The above are the material facts disclosed by the pleadings and in the evidence, and are not seriously controverted by the plaintiff; nevertheless, upon two grounds, he insists that he is entitled to the relief for which he prays in the bill, namely, that although the first deed above specified had never been in fact delivered, yet in contemplation of law, there was a delivery sufficient to pass the title to the intended donee.

Secondly, if that was not so, yet that the second deed to Levi’s wife was made under circumstances indicating a fraudulent intent, and for that reason should be set aside. Neither of these propositions is believed by a majority of the court to be tenable.

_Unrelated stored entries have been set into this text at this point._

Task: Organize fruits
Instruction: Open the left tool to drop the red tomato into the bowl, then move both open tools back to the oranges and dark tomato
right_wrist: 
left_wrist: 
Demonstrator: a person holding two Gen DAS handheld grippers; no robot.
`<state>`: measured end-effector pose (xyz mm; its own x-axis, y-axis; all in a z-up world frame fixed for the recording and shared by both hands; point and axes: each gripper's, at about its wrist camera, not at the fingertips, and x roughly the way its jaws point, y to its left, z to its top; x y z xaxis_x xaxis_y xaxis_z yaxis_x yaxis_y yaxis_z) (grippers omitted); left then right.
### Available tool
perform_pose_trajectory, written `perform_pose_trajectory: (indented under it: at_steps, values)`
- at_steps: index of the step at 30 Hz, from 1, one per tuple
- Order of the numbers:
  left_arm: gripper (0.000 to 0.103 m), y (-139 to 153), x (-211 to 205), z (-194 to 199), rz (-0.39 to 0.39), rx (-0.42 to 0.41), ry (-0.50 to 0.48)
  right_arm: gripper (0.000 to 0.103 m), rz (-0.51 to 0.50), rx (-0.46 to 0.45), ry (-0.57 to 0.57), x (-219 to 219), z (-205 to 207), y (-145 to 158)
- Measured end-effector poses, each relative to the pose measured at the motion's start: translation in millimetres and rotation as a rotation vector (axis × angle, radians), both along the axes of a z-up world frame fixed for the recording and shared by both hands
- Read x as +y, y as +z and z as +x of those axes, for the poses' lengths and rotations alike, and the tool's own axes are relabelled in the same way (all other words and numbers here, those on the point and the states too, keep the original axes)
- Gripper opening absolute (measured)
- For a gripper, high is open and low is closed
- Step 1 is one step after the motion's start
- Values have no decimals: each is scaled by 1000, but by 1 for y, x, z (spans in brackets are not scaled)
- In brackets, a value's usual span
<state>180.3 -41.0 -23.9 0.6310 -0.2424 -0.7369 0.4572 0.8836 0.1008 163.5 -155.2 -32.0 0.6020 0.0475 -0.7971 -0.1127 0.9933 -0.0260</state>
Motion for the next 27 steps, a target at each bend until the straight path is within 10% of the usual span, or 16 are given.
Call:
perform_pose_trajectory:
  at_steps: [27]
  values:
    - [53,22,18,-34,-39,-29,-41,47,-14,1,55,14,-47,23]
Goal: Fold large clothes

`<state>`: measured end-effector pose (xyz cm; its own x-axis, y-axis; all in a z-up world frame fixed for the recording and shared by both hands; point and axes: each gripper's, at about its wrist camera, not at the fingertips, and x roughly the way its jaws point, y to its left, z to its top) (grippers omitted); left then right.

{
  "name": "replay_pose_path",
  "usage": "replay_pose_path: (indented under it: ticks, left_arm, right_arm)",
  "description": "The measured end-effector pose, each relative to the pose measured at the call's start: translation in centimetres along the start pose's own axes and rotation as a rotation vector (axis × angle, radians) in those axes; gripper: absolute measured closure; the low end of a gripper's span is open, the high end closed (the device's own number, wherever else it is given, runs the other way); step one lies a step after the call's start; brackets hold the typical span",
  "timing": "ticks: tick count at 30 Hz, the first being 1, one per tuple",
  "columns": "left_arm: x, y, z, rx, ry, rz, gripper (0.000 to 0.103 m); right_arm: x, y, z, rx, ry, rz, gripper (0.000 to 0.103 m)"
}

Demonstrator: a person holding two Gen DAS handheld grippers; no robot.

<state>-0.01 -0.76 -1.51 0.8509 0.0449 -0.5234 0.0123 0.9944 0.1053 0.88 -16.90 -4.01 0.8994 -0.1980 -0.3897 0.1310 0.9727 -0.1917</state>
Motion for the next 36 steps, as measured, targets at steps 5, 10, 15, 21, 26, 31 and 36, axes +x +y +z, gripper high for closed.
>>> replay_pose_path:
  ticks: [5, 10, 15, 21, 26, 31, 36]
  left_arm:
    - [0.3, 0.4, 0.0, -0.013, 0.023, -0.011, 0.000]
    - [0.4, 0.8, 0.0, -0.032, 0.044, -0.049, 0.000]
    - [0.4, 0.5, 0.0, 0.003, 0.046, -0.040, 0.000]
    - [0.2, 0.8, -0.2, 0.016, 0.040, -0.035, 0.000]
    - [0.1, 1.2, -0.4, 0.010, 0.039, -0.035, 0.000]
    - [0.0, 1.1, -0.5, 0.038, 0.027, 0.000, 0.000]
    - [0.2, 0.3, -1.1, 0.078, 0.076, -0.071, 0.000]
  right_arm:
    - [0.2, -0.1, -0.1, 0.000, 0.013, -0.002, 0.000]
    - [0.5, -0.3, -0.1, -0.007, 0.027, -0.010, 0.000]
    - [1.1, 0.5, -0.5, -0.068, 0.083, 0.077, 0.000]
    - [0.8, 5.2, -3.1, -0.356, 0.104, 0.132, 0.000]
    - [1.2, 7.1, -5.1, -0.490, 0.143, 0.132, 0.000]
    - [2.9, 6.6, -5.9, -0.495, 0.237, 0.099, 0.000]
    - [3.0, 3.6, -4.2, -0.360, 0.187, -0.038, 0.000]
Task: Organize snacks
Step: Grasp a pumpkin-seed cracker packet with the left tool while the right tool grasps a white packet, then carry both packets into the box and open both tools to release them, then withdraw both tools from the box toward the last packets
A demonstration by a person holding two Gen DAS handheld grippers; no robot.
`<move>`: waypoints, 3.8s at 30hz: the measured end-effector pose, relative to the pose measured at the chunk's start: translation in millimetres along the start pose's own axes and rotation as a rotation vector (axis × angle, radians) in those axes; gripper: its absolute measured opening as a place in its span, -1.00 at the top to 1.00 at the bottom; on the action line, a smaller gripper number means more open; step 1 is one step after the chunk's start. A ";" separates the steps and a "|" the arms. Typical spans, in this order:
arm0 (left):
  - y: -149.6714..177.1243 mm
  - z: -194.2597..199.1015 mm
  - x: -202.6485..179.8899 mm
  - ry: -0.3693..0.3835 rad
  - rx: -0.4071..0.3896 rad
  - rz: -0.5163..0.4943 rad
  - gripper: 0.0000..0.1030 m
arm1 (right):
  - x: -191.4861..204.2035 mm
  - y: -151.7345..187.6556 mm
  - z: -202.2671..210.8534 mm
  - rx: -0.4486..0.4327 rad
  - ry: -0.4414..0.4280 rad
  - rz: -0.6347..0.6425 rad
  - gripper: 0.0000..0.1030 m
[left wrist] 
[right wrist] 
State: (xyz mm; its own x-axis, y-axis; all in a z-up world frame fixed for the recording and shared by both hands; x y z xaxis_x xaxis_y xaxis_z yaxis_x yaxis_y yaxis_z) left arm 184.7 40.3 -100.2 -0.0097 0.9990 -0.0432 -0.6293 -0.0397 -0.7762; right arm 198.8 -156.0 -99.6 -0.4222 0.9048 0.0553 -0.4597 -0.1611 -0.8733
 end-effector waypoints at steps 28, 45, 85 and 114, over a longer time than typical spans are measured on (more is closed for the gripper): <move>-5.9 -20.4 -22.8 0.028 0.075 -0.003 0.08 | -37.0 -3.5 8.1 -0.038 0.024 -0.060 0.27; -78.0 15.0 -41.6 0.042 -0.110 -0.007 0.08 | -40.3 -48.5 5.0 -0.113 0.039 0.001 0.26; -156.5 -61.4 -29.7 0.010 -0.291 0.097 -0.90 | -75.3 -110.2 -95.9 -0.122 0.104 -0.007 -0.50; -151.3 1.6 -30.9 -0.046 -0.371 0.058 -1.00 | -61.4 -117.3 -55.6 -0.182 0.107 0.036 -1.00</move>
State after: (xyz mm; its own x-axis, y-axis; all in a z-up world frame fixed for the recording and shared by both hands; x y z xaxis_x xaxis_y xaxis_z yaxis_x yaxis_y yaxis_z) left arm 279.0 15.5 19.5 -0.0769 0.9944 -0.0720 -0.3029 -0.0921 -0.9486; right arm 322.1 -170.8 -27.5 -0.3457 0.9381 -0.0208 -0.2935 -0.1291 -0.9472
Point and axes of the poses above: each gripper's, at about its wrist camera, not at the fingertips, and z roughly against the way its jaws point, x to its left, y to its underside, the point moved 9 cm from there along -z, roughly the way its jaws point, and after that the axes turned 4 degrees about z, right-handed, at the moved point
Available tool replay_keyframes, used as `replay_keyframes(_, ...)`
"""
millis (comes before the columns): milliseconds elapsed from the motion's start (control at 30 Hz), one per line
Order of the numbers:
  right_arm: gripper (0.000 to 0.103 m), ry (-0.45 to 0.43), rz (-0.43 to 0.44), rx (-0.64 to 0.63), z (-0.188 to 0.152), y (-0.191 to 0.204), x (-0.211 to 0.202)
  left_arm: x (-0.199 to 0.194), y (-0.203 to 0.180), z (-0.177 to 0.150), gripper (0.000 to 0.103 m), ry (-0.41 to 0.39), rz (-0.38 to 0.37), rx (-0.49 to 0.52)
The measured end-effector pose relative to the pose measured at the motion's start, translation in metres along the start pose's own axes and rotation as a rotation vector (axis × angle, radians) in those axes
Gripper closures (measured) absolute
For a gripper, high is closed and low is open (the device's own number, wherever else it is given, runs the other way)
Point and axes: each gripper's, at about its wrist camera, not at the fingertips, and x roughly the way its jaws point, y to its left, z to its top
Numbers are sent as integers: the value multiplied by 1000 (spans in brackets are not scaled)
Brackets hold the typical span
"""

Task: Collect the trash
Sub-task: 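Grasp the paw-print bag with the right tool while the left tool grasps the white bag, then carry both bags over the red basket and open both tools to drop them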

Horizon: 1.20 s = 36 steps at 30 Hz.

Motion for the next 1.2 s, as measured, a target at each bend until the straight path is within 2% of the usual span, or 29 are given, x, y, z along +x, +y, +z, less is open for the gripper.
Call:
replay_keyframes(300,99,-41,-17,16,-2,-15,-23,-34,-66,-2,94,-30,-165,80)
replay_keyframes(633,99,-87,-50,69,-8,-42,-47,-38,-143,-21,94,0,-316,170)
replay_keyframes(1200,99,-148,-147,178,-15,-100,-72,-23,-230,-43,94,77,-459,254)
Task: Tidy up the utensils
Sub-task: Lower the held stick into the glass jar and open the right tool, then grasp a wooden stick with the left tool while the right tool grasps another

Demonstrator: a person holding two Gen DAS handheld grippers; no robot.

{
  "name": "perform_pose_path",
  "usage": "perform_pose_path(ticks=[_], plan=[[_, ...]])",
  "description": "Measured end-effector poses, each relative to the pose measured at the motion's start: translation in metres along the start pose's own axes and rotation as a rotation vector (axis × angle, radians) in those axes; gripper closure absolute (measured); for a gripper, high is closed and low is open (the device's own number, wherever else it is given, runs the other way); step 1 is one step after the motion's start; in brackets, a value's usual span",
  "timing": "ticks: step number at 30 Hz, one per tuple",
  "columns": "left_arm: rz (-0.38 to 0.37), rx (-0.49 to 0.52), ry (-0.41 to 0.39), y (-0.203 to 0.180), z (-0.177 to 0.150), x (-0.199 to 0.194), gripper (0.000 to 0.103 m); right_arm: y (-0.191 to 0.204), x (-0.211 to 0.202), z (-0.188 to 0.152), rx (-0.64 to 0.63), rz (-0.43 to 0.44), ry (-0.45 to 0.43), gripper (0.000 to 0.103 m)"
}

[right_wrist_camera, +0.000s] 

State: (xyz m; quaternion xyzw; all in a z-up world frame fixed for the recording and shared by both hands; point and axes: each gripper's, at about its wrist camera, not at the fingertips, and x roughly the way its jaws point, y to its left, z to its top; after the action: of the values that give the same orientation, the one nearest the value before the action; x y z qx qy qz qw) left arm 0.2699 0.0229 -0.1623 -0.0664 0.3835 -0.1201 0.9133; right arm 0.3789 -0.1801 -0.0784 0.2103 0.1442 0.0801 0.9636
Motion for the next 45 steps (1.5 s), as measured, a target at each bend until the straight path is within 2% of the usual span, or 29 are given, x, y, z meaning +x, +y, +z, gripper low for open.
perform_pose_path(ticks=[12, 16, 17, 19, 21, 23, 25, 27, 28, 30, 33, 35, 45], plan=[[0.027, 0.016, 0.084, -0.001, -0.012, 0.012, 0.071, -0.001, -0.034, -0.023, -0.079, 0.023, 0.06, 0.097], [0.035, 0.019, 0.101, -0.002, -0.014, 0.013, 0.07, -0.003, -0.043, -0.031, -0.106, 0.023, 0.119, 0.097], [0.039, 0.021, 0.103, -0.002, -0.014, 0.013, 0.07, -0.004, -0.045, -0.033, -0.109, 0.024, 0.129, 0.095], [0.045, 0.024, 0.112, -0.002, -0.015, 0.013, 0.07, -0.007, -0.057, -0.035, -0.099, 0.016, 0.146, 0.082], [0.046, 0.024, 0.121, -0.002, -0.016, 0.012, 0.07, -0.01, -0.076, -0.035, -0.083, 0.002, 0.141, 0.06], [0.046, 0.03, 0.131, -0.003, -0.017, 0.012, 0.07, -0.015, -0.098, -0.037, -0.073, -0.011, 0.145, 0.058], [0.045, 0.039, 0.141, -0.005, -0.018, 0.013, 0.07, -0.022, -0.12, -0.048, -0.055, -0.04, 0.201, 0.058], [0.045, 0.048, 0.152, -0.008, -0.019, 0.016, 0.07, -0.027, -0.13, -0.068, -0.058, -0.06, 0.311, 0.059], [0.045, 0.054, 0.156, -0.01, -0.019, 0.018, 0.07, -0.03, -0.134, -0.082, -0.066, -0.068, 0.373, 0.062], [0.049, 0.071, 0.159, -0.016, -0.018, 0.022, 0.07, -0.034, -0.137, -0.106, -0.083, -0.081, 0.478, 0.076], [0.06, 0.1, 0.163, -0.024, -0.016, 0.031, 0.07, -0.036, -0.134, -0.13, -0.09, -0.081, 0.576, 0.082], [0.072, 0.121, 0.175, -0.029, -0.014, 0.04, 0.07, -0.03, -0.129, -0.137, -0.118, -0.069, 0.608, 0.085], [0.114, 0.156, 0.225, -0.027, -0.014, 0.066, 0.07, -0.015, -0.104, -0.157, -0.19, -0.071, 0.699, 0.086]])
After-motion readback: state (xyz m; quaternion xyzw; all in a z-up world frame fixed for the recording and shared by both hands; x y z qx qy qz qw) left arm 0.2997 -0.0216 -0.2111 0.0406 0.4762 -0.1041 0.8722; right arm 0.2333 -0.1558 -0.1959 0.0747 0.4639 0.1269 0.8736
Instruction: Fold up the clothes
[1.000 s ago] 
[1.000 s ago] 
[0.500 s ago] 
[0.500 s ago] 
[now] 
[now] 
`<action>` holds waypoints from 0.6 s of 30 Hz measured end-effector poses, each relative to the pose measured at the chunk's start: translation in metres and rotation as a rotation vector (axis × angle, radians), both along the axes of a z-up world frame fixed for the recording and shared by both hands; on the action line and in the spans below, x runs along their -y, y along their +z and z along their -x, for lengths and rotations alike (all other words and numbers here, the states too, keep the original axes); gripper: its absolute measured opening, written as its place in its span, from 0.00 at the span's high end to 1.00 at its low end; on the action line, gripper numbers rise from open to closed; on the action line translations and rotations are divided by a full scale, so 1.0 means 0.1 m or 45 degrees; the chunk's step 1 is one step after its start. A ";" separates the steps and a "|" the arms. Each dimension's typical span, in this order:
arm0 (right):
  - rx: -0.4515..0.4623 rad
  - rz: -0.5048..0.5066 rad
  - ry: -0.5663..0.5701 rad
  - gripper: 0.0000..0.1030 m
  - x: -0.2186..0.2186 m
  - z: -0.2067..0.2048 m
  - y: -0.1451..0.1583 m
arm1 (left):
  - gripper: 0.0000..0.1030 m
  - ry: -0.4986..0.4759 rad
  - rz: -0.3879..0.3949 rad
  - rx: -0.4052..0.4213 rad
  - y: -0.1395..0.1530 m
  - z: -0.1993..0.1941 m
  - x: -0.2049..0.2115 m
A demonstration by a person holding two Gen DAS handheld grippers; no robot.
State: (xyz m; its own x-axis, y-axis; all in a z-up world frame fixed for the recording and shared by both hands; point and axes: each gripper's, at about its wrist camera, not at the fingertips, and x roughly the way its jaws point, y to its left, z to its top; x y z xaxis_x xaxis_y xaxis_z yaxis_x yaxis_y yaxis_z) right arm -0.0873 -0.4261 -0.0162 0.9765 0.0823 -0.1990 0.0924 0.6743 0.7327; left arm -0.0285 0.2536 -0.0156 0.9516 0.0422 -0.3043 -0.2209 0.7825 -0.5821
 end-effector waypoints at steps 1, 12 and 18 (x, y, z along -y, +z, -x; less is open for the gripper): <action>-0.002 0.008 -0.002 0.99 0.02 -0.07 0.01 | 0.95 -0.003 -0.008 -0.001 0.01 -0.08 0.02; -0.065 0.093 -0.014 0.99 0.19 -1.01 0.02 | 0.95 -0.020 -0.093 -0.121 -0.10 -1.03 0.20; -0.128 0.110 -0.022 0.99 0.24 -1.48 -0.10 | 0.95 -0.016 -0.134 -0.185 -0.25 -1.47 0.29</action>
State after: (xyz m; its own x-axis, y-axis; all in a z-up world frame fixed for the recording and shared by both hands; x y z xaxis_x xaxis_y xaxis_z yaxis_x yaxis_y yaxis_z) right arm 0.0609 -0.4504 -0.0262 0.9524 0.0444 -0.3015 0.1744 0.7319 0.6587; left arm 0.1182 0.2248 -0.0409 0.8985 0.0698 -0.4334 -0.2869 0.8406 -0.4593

When a father makes a voluntary gift or conveyance in form to a minor child, retaining in his own hands the possession of the instrument, it is entirely competent for him, any time before actual delivery to the child, or some one for the use of the child, to destroy the deed, or make any other disposition of the property. As long as he withholds the deed, the right to control the property is his. This right, however, would be of no avail if the title passed without delivery, a doctrine which is inadmissible and against the settled theory of the law on this subject. 2 Kent, 439 ; 4 Kent Com., 454; Hilliard on Real Estate and Conveyances, 384.

If a father dies, leaving among his papers a deed of land duly executed in form to one of his children, the law [464]*464will give effect to the same if there is anything indicating the intention of the intestate that it should become effective; for example, the conveying to other children an equal portion of his real estate, as was done in this case, a court of equity would be much inclined, in order to effectuate the ends of justice, to declare the deed valid, as was done in the case of Scrugham v. Wood, 15 Wend., 545, and this is about as far as the courts have gone on this subject. It will be observed that the death of the donor, under the circumstances stated, alters the relative condition and rights of the parties. The intervention of this contingency takes away all power to revoke the deed or to make other dispositions of the property, which existed in life; and the law, in such an event, will or will not imply a delivery and make effective the deed, according to the intent of the grantor, and the surrounding circumstances of the case.

Still, however this may be, the plaintiff insists that the making of the second deed to Alice at the request of Levi, her husband, whose object was to place the property out of the reach of his creditors, is a circumstance calling for equitable interference, and that the same should be set. aside as being against the rights of the creditors.

This is a proposition admitting of more doubt than the former. If it involved the rights of creditors as against the donor, instead of the donee, in such cases we would have much to guide us in our conclusions thereon, but, under what circumstances they may assert their claims, against a donee upon property conveyed to another for his benefit, is not so clearly defined.

In general, the obligations of affection are not the subject of legal regulation or judicial control.